• _DATA SUPPLIED_:

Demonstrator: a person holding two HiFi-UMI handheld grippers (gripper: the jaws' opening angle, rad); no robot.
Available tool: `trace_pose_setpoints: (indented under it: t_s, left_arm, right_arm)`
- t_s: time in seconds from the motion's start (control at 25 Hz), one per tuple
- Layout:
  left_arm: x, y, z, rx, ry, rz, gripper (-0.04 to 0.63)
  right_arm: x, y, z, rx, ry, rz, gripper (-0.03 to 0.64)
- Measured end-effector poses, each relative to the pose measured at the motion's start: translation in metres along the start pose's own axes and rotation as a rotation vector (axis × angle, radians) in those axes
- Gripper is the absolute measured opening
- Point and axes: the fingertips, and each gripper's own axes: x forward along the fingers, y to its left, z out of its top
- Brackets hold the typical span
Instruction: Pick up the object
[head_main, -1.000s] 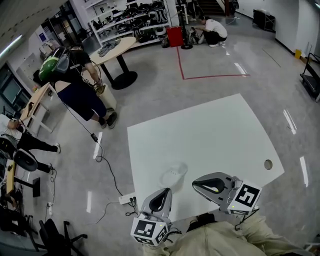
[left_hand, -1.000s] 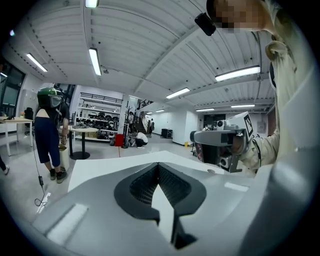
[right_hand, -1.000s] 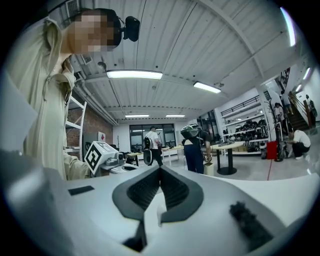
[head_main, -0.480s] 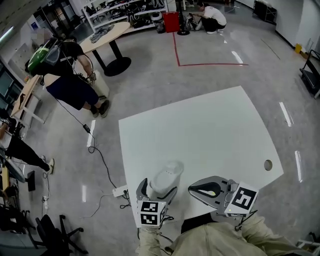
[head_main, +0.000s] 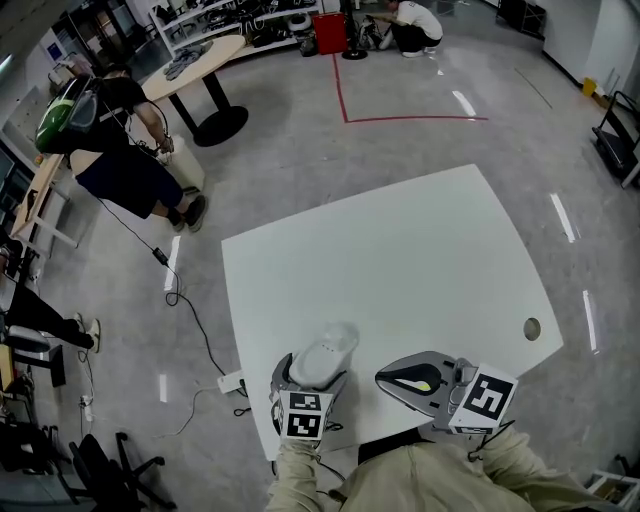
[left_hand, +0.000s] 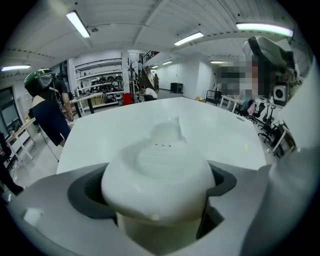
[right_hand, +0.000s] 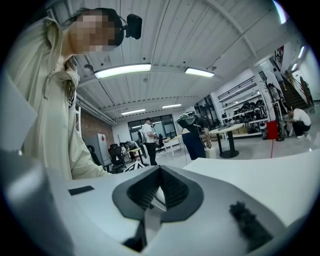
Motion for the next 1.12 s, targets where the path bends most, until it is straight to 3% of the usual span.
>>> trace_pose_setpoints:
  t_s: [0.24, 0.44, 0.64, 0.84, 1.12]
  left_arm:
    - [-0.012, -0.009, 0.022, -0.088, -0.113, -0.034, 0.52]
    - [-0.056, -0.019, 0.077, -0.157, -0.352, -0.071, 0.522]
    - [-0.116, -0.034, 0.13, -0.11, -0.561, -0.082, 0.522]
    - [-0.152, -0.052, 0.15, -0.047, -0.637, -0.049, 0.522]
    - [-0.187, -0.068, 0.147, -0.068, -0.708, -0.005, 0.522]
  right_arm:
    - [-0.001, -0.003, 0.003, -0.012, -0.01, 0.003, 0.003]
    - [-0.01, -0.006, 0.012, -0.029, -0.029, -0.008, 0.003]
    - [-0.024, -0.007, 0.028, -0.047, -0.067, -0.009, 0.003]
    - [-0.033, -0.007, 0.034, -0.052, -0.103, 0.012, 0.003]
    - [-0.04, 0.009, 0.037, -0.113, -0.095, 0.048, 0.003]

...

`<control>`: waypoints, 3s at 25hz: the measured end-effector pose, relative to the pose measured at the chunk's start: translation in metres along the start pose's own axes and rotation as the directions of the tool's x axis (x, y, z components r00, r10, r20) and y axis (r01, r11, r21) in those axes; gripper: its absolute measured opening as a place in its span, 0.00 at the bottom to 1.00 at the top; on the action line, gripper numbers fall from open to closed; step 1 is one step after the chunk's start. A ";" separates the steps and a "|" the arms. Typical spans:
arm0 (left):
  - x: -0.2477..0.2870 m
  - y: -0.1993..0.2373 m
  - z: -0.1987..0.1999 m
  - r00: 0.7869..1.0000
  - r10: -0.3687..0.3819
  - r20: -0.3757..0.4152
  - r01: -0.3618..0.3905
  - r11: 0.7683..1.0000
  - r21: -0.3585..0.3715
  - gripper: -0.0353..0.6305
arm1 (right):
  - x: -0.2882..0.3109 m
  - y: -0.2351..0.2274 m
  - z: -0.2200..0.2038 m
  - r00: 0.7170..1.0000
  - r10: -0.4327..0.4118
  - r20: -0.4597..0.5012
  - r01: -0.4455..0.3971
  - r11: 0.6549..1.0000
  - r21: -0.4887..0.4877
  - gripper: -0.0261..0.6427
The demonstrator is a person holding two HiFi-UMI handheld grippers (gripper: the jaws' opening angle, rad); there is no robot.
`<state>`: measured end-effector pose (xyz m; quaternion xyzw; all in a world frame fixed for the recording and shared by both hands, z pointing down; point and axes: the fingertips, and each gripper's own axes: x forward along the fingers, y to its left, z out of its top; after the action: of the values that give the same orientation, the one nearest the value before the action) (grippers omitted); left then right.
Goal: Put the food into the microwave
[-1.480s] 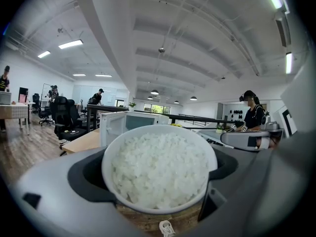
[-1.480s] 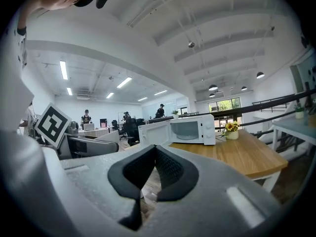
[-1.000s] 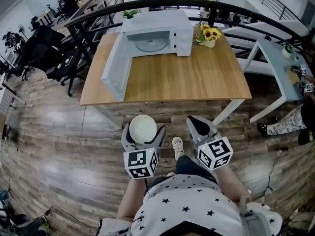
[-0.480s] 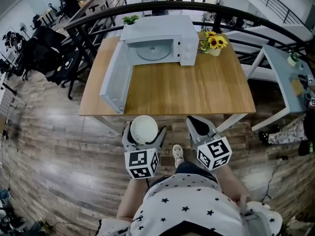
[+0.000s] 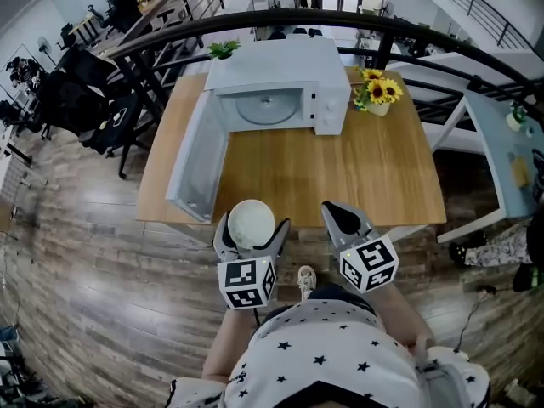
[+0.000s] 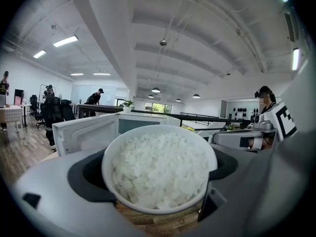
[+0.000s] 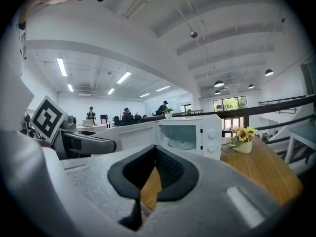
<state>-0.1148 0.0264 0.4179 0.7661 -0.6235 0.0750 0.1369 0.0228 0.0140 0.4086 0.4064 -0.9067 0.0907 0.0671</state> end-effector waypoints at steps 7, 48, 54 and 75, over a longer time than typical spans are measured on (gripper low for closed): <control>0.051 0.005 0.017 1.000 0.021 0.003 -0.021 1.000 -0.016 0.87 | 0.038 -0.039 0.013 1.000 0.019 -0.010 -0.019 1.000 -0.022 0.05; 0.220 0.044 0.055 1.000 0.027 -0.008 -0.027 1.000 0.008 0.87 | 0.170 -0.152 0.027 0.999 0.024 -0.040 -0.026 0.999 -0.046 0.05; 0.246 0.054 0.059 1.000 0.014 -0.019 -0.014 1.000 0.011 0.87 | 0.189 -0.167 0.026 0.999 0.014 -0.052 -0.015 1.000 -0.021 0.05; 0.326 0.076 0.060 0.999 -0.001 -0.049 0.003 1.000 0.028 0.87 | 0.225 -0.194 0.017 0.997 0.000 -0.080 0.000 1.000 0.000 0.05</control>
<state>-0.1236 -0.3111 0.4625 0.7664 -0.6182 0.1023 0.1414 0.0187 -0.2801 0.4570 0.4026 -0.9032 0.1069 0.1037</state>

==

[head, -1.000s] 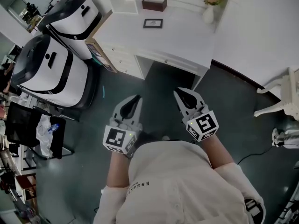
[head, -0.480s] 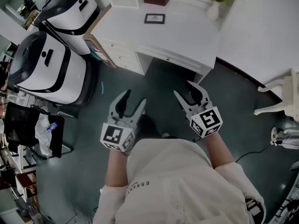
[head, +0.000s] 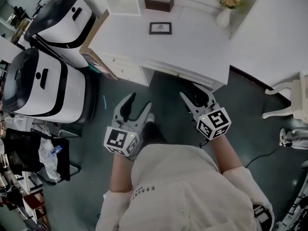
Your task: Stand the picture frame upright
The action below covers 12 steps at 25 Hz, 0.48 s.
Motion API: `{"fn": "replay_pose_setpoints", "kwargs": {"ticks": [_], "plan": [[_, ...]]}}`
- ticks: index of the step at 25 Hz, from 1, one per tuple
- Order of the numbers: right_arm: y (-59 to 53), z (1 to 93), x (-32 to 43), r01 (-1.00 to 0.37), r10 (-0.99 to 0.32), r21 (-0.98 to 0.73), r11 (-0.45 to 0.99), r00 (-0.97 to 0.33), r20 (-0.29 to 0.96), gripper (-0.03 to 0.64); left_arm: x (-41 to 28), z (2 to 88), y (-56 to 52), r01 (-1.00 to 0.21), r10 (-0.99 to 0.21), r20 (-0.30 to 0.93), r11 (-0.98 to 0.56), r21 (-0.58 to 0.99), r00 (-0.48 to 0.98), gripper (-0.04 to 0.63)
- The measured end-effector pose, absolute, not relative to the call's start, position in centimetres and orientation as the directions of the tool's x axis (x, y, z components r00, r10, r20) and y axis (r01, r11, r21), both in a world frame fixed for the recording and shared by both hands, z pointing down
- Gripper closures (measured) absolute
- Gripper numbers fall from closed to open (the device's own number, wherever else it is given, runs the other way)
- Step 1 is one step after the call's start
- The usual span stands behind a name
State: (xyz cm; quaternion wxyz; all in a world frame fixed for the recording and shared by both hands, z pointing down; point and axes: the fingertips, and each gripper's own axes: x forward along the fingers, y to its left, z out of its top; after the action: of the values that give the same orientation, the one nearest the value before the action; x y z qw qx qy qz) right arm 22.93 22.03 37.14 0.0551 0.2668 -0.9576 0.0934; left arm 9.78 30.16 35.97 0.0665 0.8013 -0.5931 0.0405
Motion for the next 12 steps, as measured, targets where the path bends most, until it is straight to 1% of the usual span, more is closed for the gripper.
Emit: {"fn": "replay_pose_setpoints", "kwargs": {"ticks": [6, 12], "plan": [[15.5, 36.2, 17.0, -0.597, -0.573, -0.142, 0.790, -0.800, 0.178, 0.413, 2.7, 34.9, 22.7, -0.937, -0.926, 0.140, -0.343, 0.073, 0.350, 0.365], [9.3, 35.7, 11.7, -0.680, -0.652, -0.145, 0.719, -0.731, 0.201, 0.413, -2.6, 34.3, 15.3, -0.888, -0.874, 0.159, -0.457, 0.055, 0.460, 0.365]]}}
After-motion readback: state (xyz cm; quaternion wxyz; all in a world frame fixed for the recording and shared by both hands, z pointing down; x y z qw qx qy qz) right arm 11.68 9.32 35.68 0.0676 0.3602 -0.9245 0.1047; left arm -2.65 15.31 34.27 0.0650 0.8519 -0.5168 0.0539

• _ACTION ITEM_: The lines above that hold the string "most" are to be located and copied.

• _RESULT OF THE EXERCISE_:
Motion for the next 1.12 s, targets where the path bends most, until it is straight to 3% of the usual span.
Motion for the next 12 steps, as measured, targets where the path bends most, until it is straight to 1% of the usual span, more is closed for the gripper.

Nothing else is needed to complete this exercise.